Mary: So you're extremely bright, extremely fluid with conversational language. So a lot of people listening to this podcast are parents and professionals who work with kids on the other end of the spectrum who are more impaired. And so can we talk about that and what advice do you give for parents and professionals working with kids then when they're two and three, we don't know what their functioning level is going to be.
Mary: I've done the podcast very early on on high functioning versus low functioning, and I don't like those two terms because within each child or adult are their strengths and needs. And so yeah, you don't like those terms either. What do you use?

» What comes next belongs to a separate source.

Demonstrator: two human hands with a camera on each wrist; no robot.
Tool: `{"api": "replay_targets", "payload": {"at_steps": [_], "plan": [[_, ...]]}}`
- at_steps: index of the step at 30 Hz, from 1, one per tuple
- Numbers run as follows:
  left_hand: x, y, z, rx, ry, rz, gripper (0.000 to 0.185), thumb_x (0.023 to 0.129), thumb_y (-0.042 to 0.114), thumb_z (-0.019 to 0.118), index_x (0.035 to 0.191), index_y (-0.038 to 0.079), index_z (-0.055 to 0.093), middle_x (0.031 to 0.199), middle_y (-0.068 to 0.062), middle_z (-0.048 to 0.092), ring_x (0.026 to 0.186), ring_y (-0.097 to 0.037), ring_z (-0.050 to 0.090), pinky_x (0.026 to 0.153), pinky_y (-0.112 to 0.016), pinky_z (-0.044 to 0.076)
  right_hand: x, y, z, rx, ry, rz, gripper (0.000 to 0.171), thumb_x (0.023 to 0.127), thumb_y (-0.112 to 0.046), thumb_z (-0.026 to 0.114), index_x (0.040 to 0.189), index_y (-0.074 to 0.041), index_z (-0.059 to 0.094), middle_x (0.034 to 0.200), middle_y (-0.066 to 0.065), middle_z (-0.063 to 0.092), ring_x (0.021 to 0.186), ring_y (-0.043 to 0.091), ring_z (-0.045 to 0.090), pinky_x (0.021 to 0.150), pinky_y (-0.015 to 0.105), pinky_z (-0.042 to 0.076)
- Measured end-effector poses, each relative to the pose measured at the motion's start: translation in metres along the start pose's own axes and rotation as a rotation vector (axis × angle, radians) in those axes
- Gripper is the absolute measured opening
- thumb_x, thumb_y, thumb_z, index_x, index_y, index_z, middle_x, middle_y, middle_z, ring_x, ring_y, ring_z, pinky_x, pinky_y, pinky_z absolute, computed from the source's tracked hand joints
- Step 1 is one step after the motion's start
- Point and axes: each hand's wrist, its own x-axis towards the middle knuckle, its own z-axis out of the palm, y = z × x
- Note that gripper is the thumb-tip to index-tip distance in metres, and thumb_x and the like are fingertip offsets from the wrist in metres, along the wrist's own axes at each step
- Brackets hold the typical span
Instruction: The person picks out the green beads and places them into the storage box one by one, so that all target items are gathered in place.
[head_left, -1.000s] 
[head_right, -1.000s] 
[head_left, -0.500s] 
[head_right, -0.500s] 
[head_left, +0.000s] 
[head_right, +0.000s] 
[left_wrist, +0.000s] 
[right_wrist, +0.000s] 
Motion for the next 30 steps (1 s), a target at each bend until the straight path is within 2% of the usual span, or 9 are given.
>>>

Autism: Higher Needs vs. Lower Needs
Ron: So I say higher needs, lower needs. And also one of the things that really helped me and you can see my shirt is a honey badger. I call my meltdowns honey badger moments. So a lot of time with the higher needs, you need to know what in their environment is affecting them. You need to know the antecedent of what happened before they had that meltdown. And one of the things that I think it's really important is a lot of the ones who have higher needs who are actually thriving in life. There's a I think of this young kid who's on the autism spectrum, who's much higher needs, but his dad takes him out running. He takes him out in this society. And exposure is one of the best things you can do with any kid with autism, especially higher needs. Because more things are exposed to more, their body learns to adapt to their environment. And one of the things I say to is develop the skills needed to be able to adapt to their environment. So for higher needs, kid, one of the things that you may need to work on is just so they don't have a meltdown, just so they don't bite the worker they're working with. And that can create a higher quality of life because once the parents are unable to care for them, if they end up in a group home and they're always biting and scratching, it's going to sometimes cause conflict with the person working with them. They'll say, I worked with them last time, though. You're going to be working with this guy. I don't want scratches all over my hand, but if you can develop those most simple needs of basic communication so they know what the kid needs, meltdowns, outbursts, those are all communication and behaviors, communication. So learn how they're communicating, learn the things in the environment that's going to make them have that meltdown and learn to teach them coping skills even at their higher needs. That can help out a lot.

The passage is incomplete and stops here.